In a similar vein, we have Sen. Boots SB 230 which purports to have the General Assembly give itself the authority to nullify federal law. Like President Washington put down the Whiskey Rebellion and answered the question about whether the federal government could enforce its laws; President Lincoln answered the question of nullification when he put down the southerners who were committing treason in defense of slavery.

Sen. Boots dresses up his legislation as applying generally to federal laws the general assembly deems unconstitutional, but singles out Obamacare for nullification and then does not include in his legislation any process by which the General Assembly is expected to find any other federal regulation unconstitutional.

Treason in defense of slavery was evil, but at least the rationale was somewhat understandable. Doing it in defense of keeping the crappy health care insurance system we have now is just weird.


  1. Carlito Brigante says

    Elkhart County, Ind., Sheriff Brad Rogers told of chasing federal regulators out of his county after they repeatedly did inspections at an Amish dairy farm that was selling raw milk. He threatened to arrest the regulators if they tried to come back.

    Tough guy.

    Nullification and a “Sheriff’s Movement” in the 21st century. Ain’t God been good to Indiana.

  2. varangianguard says

    Amazing that the Republican party has turned on its collective pinheads from the defenders of the Republic to the House of Un-American Activities. And only in 150 years.

  3. Carlito Brigante says

    House of Un-American Activities. Well stated.

    When I was in high school, a couple of cranks would write letters to the editor to the local newspaper. They were basically form letters from the John Birch Society and the Constitution Party. And you would occasionally see a wooden sign that said “Get the US out of the UN” or “McCarthy was Right.” But one would never believe that they were the heart of the Republican party.

    Believe it now.

  4. Johnny from Badger Grove says

    This Sheriff fetish and nullification stuff is right from the core of the Sovereign Citizen movement. I’d like to find out if Boots and Kruse hold Indiana drivers licenses?
    I used to work with a “sovereign”. He was a very scary man.

    • Carlito Brigante says

      There are a few of these types in Kosciusko and Whitley County. They made their own license plates from cardboard.

      When I was a law clerk I did work for secured and unsecured creditors in farm bankruptcies. We would get title reports on some of these clowns. They would file mortgage releases issues by some fantasy “Citizens Courts” and these clown courts would issue huge judgements against anyone handy. And they also had “Bank drafts” drawn on clown banks that they would use to make their payments.

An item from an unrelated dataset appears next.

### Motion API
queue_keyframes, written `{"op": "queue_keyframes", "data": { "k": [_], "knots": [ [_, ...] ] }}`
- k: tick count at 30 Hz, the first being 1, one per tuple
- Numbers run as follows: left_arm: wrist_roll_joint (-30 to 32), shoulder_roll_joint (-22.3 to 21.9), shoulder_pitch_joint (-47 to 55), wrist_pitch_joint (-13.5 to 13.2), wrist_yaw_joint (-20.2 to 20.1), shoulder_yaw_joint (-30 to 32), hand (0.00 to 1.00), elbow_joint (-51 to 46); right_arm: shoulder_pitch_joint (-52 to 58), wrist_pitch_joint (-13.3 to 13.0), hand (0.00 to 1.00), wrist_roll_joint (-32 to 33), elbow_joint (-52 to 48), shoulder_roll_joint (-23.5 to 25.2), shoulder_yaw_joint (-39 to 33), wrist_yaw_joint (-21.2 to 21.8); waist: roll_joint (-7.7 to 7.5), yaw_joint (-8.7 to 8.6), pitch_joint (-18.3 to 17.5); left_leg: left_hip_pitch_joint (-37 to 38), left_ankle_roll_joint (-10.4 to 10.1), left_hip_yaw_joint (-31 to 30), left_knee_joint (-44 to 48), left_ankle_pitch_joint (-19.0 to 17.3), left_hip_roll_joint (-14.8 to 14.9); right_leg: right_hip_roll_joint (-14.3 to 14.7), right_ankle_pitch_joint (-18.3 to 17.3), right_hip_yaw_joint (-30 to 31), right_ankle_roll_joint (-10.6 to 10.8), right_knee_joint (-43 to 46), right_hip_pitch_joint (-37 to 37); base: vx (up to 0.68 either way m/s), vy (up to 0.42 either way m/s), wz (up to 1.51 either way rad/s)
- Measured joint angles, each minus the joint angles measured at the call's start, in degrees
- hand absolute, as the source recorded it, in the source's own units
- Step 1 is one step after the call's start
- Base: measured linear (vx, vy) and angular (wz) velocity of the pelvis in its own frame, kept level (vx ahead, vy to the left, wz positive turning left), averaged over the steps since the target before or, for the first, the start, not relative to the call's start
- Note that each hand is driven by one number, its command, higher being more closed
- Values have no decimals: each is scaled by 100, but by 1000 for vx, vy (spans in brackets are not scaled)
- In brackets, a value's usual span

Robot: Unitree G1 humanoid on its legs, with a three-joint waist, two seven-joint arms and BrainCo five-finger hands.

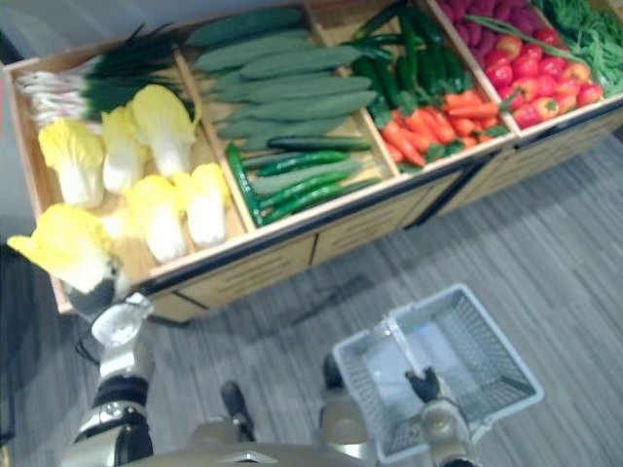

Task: Pick vegetable in the basket

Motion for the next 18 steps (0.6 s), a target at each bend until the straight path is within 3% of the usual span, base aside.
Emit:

      There are now state statutes prohibiting the recording of such clown documents.

      • Doug says

        Reminds me a bit of the “redemption” silliness I blogged about a couple of years ago. It’s tied to magical thinking about the law that leads you to conclusions like, “if the document doesn’t use all caps in the right places, it isn’t binding on me.”

        Usually schemes involving this “above or beyond the law” thinking are promoted by the unscrupulous and purchased by the desperate and gullible who would like to get out from under some legal constraint — often some kind of debt.

        But, it also has appeal for people who have a hard time reconciling the fact that they are really a very, very small part of a very, very large country, world, and universe. In his book, “Under the Banner of Heaven,” Jon Krakauer talks about how the Lafferty boys went, essentially, “sovereign citizen.” The ball really got rolling when Ron Lafferty’s wife left him, and he was left with a choice between viewing himself as a small man with a broken home or a prophet of God beset by challenges and enemies. He went with the latter.

        Mark Pitcavage has done some extensive work studying these movements. Here is one article he’s done.

        • Carlito Brigante says

          Interesting, Dog. (with a capital “D” for deference)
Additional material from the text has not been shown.